Reputation: 15063
I'm trying to use JMX API to get active session counts for a web application.
I've been reading JMX tutorial and documentation, but they are giving me the overview of what the technology is. I just can't pinpoint to what I need, yet.
Upvotes: 6
Views: 38489
Reputation: 2698
ObjectName name = new ObjectName("Catalina:type=Manager,path=/NAME_OF_APP,host=localhost");
ManagementFactory.getPlatformMBeanServer().getAttribute(name, "activeSessions");
Upvotes: 3
Reputation:
The answer given by skaffman is quite helpful, but I would amend that JBoss is able to give you the sessions per webapp by looking for:
host=localhost,path=/your_webapp_context,type=Manager
(replace your_webapp_context with the context of the webapp you are interested in...)
Upvotes: 0
Reputation: 403451
JBoss already exposes the active session count via JMX, but only across the whole server, not per webapp. If you only have one webapp being used, then that should be OK for you.
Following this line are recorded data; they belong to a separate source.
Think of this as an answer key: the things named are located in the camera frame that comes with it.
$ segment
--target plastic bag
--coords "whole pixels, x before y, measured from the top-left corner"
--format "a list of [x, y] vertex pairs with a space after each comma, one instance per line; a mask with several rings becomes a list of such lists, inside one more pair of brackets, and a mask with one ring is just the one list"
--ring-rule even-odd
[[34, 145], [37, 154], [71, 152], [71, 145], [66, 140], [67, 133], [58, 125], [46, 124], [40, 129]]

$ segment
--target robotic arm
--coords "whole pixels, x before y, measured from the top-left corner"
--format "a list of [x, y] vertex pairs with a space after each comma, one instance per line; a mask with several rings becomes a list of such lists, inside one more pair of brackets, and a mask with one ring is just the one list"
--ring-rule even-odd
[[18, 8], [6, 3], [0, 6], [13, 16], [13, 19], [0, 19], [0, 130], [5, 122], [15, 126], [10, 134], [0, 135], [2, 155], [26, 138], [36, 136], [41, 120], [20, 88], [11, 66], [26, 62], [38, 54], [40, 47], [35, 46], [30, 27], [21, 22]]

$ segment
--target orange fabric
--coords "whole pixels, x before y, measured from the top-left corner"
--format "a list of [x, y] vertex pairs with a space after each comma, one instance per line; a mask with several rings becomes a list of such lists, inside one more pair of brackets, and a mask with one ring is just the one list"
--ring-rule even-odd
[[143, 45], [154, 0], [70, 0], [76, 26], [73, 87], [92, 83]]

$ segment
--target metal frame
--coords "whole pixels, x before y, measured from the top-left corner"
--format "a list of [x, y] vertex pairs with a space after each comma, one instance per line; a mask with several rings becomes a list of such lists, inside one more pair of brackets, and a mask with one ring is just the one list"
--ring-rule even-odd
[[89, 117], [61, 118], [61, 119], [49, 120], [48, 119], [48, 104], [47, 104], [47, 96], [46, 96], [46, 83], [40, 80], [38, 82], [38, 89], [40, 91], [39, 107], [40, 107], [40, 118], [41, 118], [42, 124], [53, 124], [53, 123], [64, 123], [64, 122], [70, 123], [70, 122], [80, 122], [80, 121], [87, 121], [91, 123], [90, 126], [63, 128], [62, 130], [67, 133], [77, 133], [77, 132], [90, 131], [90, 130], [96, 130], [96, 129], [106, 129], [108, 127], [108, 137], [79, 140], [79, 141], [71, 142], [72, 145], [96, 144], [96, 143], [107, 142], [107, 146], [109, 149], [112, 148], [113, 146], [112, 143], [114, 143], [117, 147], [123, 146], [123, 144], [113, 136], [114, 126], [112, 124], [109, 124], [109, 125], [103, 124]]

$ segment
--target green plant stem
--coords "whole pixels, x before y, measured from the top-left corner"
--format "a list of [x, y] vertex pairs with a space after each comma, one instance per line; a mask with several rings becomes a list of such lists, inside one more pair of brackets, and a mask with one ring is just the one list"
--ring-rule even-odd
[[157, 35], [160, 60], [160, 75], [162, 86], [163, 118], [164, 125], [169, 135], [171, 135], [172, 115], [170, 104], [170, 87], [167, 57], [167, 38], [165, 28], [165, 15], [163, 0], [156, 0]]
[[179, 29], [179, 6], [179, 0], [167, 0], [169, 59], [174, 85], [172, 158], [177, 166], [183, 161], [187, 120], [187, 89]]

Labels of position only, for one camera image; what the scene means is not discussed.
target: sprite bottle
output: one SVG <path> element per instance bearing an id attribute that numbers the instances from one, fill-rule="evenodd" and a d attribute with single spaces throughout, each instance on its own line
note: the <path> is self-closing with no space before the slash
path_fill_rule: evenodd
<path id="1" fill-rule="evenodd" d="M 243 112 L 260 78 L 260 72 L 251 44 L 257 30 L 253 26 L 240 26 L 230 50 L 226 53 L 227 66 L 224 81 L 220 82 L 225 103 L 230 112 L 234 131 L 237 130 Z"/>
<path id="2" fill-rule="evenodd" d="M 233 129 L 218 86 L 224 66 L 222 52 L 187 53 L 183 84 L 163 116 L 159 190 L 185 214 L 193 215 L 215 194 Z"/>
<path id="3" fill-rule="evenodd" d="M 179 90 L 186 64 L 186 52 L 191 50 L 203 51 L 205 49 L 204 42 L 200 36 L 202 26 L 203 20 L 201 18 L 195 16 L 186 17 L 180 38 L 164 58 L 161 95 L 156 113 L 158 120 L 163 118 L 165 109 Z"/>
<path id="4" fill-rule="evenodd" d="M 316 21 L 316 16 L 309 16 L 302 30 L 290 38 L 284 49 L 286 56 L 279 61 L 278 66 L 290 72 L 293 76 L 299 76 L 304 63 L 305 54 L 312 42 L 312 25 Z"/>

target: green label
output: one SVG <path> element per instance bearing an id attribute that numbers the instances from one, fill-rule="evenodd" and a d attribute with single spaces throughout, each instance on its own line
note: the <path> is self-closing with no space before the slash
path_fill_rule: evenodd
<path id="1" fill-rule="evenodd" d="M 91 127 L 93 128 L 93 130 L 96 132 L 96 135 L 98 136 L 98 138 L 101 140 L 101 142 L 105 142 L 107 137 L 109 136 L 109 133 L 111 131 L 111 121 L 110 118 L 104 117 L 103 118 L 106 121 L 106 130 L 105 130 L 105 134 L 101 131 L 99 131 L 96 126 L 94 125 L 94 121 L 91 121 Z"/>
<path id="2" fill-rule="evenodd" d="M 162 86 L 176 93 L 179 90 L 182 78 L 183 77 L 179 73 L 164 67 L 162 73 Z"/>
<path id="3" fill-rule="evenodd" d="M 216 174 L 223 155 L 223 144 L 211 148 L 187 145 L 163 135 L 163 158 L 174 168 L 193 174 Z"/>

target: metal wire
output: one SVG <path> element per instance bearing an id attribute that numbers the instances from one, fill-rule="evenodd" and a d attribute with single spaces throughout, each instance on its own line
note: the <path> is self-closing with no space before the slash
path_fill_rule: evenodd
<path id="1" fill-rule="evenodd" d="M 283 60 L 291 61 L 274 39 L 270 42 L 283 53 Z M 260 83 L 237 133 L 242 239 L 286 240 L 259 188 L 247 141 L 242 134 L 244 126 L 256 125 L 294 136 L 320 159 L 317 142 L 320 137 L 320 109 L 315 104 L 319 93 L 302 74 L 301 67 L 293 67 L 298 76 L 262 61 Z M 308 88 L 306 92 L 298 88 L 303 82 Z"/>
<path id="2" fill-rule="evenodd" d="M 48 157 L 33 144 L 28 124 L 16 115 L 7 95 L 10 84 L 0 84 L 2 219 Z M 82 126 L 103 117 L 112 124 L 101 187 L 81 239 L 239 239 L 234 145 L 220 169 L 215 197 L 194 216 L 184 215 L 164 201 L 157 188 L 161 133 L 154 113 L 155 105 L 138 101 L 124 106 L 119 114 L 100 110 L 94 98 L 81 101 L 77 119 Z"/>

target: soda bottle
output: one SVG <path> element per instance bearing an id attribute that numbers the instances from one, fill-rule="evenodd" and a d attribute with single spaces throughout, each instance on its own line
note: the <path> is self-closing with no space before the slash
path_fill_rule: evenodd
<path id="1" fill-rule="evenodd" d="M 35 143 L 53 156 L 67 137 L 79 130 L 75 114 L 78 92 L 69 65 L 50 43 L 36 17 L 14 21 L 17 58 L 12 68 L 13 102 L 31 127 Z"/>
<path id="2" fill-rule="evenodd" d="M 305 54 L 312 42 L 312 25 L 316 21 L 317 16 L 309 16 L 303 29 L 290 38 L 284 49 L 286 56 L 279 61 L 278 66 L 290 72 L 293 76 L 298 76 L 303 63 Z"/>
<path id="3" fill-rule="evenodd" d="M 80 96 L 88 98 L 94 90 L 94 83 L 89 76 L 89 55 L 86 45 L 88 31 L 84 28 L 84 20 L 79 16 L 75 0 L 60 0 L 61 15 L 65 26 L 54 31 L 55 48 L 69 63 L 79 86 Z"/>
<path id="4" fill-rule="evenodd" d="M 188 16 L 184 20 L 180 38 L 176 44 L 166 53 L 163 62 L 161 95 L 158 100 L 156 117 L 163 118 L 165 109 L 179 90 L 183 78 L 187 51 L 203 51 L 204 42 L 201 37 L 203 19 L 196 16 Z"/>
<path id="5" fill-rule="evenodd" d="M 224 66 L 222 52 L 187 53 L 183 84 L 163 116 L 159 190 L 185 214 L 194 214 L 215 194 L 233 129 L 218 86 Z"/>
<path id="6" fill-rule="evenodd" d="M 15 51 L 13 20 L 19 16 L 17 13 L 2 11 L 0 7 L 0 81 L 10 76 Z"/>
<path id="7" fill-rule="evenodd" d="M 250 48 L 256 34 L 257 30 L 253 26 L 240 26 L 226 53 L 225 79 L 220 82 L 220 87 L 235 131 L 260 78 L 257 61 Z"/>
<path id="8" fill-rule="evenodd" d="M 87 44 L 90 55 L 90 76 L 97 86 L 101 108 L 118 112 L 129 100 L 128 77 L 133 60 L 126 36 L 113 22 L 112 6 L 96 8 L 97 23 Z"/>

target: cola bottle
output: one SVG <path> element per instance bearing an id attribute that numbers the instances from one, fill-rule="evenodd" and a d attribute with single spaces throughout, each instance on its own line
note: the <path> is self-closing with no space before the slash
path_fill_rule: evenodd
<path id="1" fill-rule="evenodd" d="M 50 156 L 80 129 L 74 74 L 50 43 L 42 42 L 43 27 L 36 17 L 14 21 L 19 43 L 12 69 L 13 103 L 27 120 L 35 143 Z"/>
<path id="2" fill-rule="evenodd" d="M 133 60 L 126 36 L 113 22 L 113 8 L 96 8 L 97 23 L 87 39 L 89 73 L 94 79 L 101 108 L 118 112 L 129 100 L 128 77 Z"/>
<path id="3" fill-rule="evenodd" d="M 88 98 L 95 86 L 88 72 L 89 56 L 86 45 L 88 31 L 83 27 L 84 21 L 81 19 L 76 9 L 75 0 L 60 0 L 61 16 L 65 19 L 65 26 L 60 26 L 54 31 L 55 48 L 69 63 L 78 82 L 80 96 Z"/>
Go the JMX console on port 8080, and look for the entry called host=localhost,path=/,type=Manager
. Inside that you'll find a entry for active session count.
Upvotes: 1
Reputation: 3299
You can accomplish this by using something like JConsole or JVisualVM once you configure your app server to expose a JMX port. You don't mention which app server you're using but for Tomcat, it's described here: http://tomcat.apache.org/tomcat-5.5-doc/monitoring.html. Once you connect with JConsole, Tomcat exposes an MBean which has session information but again it depends which container you use.
Upvotes: 5
Reputation: 867
To track the sessions you could use an HttpSessionListener . If you want to expose the active sessions via JMX, you could register a mbean and call it from other applications(see JMX documentation).